O presente nos brindou com uma dádiva acompanhada de um problema: nunca vivemos tanto. Sempre houve longevos, mas passar do 80 não é mais uma façanha. Temos muito a comemorar, porém ainda estamos em uma fase de transição. Não sabíamos que isso iria ocorrer, pelo menos não dessa maneira.
Os octogenários de hoje não se prepararam para viver mais do que seus pais, pouparam pouco para as demandas que surgiram. Além disso, a medicina melhorou, logo, encareceu. Mais vida, mais problemas a contornar e mais investimentos a fazer. Para complicar, evoluímos melhor em prolongar a duração dos corpos do que das mentes, boa parte desses idosos não tem condições de autonomia.
Quem, como eu, trabalha escutando pessoas, acaba sabendo dos labirintos financeiros dessa nova condição. Não é algo que se goste de falar em público, pois todo filho teme ser tachado de ingrato ou egoísta. Afinal, nascemos já endividados pela vida e pelos cuidados que recebemos. Parece natural retribuir aos pais. Outrora, seguir adiante com o legado de memórias e valores era a melhor gratidão que um filho poderia ter.
Mas como olhar para a frente se o passado torna-se um fardo pesado demais? São muitos os pais necessitados de que os filhos socorram essa longevidade imprevista. Isso provavelmente impactará no que eles vão guardar para sua própria velhice, que pode ir aos 90. São naturais os constrangimentos de parte a parte, elevando a tensão entre as gerações. Quando sobra, não é grande problema, mas quando falta...
Esse tema inquietante assombrou as discussões sobre a reforma da Previdência. É fato que há injustiças absurdas, sei da premência do descanso, principalmente para aqueles que fazem trabalhos insalubres ou com risco de vida. Quanto aos outros, como manter um planejamento feito para o século passado frente a essa longevidade? O cobertor tornou-se mais curto: se uma nação que não cuida de seus velhos não é digna, quem não aposta nas crianças não cria futuro. O que escolher?
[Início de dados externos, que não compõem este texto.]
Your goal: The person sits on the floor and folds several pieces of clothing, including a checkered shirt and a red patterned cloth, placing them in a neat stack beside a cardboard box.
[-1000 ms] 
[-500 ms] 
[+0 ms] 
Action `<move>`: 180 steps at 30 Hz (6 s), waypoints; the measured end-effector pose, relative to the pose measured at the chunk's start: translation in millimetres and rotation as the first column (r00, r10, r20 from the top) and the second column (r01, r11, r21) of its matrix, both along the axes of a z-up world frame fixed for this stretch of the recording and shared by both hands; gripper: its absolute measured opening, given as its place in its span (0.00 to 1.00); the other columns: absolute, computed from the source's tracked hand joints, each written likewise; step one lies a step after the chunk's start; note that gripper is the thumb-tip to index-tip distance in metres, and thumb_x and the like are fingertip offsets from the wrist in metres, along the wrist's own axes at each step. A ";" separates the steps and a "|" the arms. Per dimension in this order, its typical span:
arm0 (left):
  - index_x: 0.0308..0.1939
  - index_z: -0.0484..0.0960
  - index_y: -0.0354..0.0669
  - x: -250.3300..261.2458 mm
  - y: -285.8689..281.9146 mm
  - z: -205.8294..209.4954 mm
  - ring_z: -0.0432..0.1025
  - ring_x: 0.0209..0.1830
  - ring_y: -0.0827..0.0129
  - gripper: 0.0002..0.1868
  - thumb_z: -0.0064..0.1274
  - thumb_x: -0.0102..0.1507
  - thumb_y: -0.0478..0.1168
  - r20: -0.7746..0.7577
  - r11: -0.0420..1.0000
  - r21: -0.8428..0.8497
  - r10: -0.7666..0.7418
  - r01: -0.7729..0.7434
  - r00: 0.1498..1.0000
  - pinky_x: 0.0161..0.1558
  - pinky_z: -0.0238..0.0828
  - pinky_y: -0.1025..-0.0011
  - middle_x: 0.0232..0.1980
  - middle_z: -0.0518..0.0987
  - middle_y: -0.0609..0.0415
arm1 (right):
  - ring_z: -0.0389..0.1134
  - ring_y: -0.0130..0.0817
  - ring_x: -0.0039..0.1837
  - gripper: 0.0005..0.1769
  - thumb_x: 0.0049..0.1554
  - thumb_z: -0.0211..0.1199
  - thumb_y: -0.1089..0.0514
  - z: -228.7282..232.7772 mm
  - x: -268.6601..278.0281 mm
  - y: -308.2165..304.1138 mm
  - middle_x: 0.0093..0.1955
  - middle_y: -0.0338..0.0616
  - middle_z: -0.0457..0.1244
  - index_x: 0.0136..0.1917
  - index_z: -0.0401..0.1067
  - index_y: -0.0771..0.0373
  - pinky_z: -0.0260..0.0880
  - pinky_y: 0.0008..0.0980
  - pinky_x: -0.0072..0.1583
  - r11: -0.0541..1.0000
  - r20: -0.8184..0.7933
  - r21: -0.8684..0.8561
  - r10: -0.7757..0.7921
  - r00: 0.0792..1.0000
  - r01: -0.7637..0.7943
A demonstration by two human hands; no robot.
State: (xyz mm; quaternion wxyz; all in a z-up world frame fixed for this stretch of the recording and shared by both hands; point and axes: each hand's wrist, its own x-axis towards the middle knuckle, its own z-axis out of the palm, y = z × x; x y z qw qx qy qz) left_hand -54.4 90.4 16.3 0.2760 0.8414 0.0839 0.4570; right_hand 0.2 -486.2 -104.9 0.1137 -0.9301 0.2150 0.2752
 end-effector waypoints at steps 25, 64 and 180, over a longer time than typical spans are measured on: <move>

Temos dificuldade em entender que, se ganhamos um bônus de tempo de vida, precisaremos nos abastecer para ele. Do contrário, quem pagaria? De algumas pessoas ouço um raciocínio que parece oriundo da posição infantil que é pensar eternamente como filho: os recursos são ilimitados, papai pode tudo. Acrescente a isso um pensamento adolescente: não vamos nos estressar, quando acontecer a gente vê. Pois bem, já está acontecendo.
Vamos encarar, o tempo de ser adulto produtivo vai ter que se ampliar um pouco também. Afinal, se não acordarmos para o fato de que é preciso investir mais, visto que viveremos mais, corremos o sério risco de odiar a quem deveríamos respeitar. Ou, ainda, trabalhar uma vida e ter que engolir a humilhação de aceitar dos filhos aquilo que poderia ir para os netos.